• [Task details]:
Check each line of the data, and copy those where "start" appears.

• [Information provided]:
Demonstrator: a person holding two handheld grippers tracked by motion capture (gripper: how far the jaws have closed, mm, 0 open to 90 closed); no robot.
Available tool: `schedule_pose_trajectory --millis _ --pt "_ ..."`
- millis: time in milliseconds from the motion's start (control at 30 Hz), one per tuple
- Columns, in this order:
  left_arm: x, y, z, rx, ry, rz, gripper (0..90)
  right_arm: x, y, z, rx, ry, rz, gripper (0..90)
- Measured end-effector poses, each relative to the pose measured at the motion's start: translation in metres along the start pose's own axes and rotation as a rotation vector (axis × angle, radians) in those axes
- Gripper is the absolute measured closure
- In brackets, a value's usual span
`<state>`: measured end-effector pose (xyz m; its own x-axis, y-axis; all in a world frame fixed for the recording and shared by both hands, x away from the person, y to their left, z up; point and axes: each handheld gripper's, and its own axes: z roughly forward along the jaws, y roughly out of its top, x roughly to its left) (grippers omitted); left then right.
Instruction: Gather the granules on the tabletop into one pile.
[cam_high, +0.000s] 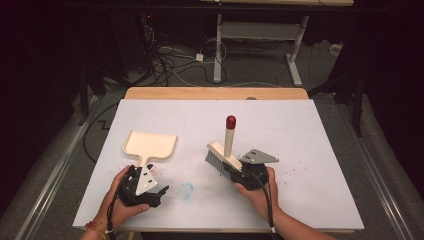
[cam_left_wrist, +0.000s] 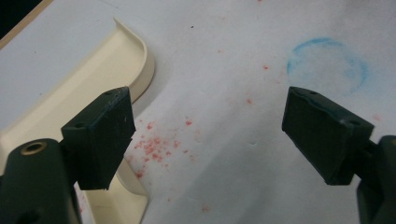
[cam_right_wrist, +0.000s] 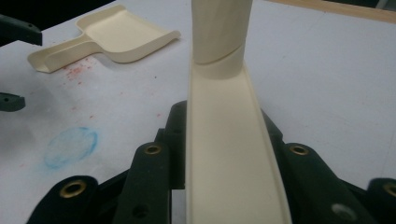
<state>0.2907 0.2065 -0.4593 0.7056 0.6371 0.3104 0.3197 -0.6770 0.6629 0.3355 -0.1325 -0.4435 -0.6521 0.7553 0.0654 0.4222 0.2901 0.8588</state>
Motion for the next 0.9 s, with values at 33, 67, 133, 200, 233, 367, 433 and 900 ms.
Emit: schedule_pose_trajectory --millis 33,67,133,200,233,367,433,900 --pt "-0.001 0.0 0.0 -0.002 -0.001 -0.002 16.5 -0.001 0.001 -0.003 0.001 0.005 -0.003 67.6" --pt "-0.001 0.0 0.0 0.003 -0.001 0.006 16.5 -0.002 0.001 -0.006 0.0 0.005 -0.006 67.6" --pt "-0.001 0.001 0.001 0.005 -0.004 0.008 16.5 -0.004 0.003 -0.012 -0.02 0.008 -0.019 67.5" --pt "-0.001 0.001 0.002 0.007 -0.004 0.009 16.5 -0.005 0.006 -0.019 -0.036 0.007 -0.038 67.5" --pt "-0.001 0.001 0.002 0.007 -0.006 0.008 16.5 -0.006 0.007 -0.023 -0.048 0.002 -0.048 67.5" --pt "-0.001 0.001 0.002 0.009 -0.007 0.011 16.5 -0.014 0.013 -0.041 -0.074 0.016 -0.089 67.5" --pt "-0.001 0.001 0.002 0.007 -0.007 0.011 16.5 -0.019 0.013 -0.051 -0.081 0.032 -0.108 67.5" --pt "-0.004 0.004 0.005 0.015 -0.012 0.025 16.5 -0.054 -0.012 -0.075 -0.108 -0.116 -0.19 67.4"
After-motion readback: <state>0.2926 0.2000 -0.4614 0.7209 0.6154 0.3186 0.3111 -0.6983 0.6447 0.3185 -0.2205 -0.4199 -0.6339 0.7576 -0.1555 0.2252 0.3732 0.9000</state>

• [Solution to this task]:
- millis: time in milliseconds from the motion's start (control at 30 Hz), one per tuple
- Measured end-effector poses, each relative to the pose measured at the motion's start: translation in metres along the start pose's own axes and rotation as a rotation vector (axis × angle, radians) in those axes

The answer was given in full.